» Exercise data
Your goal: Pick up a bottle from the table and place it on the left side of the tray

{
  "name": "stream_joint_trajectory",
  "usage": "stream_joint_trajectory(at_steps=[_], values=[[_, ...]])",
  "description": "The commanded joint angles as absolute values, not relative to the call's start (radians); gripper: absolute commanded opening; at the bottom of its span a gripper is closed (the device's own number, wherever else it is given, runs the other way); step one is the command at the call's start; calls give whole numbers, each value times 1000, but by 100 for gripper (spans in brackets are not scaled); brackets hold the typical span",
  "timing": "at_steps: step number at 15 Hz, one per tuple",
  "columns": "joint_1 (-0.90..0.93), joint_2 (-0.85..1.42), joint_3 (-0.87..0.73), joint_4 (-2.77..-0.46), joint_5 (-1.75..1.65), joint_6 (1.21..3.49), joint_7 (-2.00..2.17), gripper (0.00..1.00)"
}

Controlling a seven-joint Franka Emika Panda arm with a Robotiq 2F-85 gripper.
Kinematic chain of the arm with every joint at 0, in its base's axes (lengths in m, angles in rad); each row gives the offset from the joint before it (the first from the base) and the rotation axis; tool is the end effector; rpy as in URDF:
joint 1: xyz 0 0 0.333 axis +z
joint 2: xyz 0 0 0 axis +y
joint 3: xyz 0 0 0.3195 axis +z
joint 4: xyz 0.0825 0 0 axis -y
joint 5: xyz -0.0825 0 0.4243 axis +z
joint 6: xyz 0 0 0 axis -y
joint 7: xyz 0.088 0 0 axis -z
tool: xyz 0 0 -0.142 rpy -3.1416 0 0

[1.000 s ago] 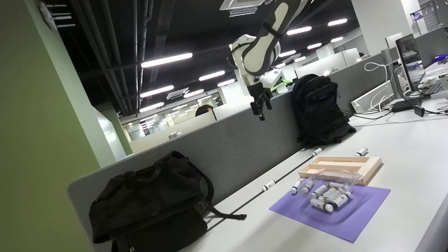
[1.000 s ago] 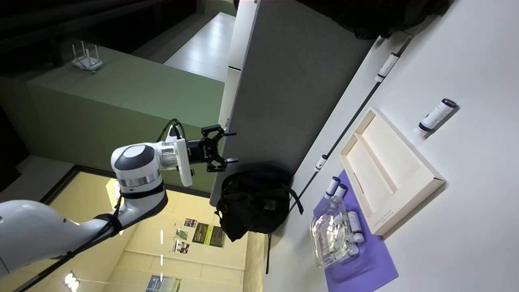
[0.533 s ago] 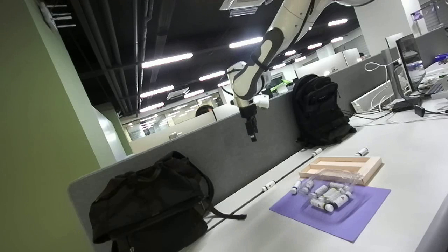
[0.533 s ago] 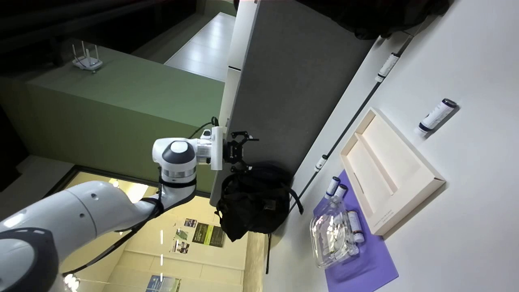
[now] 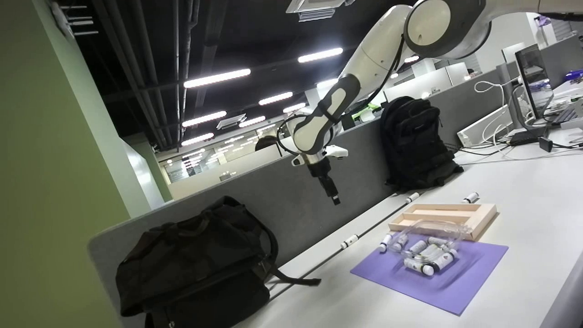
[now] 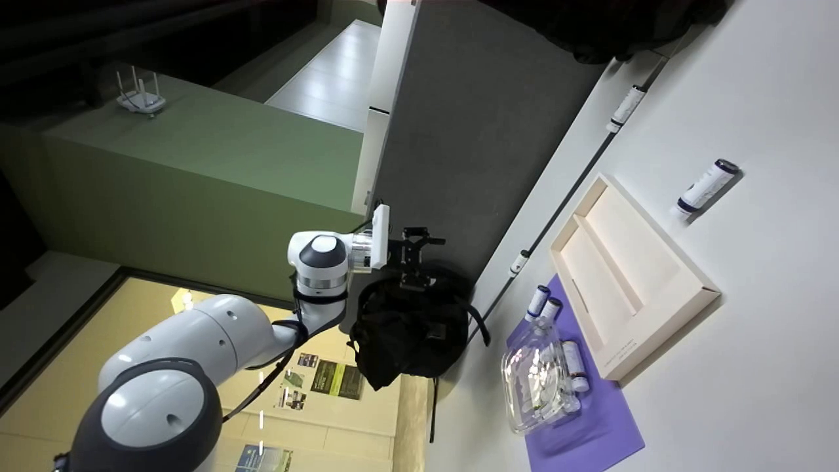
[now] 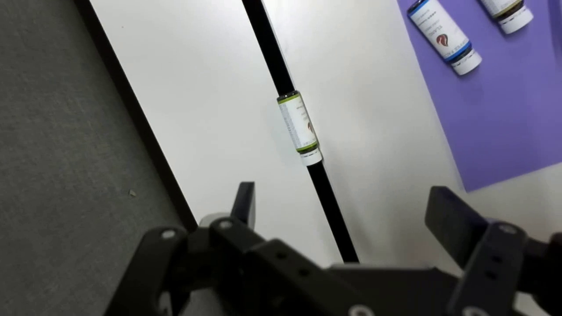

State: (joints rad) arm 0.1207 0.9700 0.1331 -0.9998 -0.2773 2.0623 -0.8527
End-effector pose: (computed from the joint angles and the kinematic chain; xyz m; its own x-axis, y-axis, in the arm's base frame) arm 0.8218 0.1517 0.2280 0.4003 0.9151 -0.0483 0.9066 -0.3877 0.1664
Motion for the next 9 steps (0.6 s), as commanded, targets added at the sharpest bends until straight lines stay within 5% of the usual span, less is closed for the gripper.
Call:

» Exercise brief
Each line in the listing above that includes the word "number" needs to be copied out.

» Task solution
  "description": "The commanded joint angles as absolute values, not relative to the call's start (radians); gripper: absolute commanded opening; at the bottom of its span a gripper is closed (the device's own number, wherever else it is given, runs the other way); step one is the command at the call's start; calls give whole numbers, each value times 1000, but by 100 for gripper (spans in brackets are not scaled); brackets hold the typical span",
  "timing": "at_steps: step number at 15 Hz, one per tuple",

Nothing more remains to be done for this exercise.